17試験(810名)では、SSCを無治療対照と比較していた。15試験では痛みを伴う処置の最中に心拍数を測定していたが、データを統合して平均差(MD)である−10.78 bpm(95% CI:−13.63~ −7.93)を算出することができたのは5試験(161名)のみであり、この結果はSSCの効果を支持する結果であった。4試験(120名)のメタアナリシスでは、痛みを伴う処置後の心拍数に差は認められなかった(MD:0.08、95% CI:−4.39~4.55)。2試験(38名)では心拍数にばらつきがみられたが、有意差は認められなかった。2試験(101名)のメタアナリシスでは、痛みを伴う処置から30秒後および60秒後の酸素飽和度に差は認められなかった。乳児が泣いた時間について、4試験(133名)を対象にメタアナリシスを実施した。このうち2試験(33名)では踵穿刺に対する反応を、2試験(100名)では筋肉内注射後の反応を検討しており、いずれにおいてもSSCの効果を支持する結果が示された(それぞれMD:−34.16、95% CI:−42.86~−25.45およびMD:−8.83、95% CI:−14.63~−3.02)。5試験で未熟児疼痛プロファイル(PIPP)が主要アウトカムとして用いられており、このうち1試験では2件のサブ試験(267名)が実施され、30秒後(MD:−3.21、95% CI:−3.94~−2.47)、60秒後(3試験156名、MD:−1.64、95% CI:−2.86~−0.43)および90秒後(156名、MD:−1.28、95% CI:−2.53~−0.04)でSSCの効果を支持していたが、120秒後では差は認められなかった(156名、MD:0.07、95% CI:−1.11~1.25)。心拍数のベースライン値までの回復、血中コルチゾール濃度および顔表情については、統合することができた試験は存在せず、メタアナリシスによる知見は得られなかった。
無治療対照の設定にかかわらず、SSCを他の介入と比較した試験は8試験であった。クロスオーバー試験2試験(80名)では、30、60、90および120秒後のPIPPスコアについて、母親と他のケア提供者(父親の場合または母親以外の女性の場合)とを比較していたが、有意差は認められなかった。SSCと他の介入との比較では、妥当な類似性を有する試験は十分に存在せず、解析結果を統合することができなかった。SSCをブドウ糖投与の併用または非併用で比較した1試験(640名)では、ブドウ糖の併用が最も高い効果を示し、SSC単独はブドウ糖のみの場合に比べ有効であったことが明らかになった。
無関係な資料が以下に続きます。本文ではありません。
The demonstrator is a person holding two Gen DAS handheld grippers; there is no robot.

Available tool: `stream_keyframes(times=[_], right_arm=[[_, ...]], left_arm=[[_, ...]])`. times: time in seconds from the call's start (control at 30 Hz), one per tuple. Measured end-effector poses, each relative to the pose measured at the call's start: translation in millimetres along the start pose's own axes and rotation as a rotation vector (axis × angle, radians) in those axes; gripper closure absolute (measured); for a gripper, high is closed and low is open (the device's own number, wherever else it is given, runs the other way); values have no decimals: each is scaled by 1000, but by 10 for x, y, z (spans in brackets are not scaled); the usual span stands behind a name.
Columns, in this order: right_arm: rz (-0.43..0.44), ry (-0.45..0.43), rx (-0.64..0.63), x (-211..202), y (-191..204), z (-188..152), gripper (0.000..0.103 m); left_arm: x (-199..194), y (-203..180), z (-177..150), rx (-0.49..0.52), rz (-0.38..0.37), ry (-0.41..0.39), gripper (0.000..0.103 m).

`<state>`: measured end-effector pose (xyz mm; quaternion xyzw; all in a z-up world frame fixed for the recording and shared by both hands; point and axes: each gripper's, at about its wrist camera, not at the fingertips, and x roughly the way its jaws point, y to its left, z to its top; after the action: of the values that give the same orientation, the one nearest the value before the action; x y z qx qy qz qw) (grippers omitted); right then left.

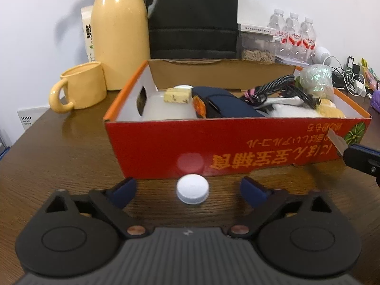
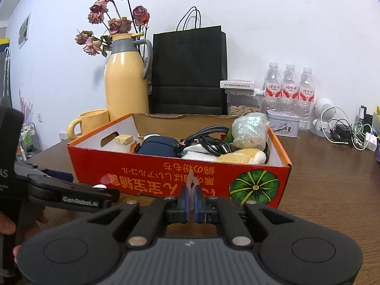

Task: Organize objects
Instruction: 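Grasp the white cap with the left gripper while the right holds the plastic piece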

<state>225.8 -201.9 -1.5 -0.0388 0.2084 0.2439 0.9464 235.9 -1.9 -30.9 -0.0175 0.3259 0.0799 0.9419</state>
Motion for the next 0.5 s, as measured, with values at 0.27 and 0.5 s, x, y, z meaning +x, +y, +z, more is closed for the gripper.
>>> stream_keyframes(times=[0.27, 0.5], right_arm=[[-1, -3, -8, -8, 27, -3, 99], [-3, -2, -13, -10, 48, -8, 99]], left_arm=[[-54, -23, -13, -21, -33, -5, 72], [-129, -20, -34, -35, -59, -28, 74]])
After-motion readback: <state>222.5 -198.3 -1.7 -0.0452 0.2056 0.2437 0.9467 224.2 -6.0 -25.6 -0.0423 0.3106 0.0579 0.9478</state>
同様に、別の試験(95名)では、心拍数に対する効果は経口グルコース投与よりもSSCが優れていた。SSCを授乳と併用した場合、あるいは単独で実施した場合のいずれにおいても、無治療対照と比較して効果が認められたが、授乳のみ実施した場合との比較では差はみられなかった。1試験(127名)において、心拍数(HR)、NIPSスコアならびに乳児が泣いた時間について、SSC単独をSSCとショ糖および授乳を併用した場合と比較していた。NIPSおよび乳児が泣いた時間については、SSCとショ糖および授乳の併用がSSC単独よりも効果的であった。1試験(50名)で搾母乳とSSCを比較しており、PIPPスコアに対し、いずれも同様に有効であることが示された。アウトカムや痛みを伴う処置が類似した十分な参加者がいなかったため、年齢層またはSSCの実施時間について比較することはできなかった。有害事象が報告された研究はなかった。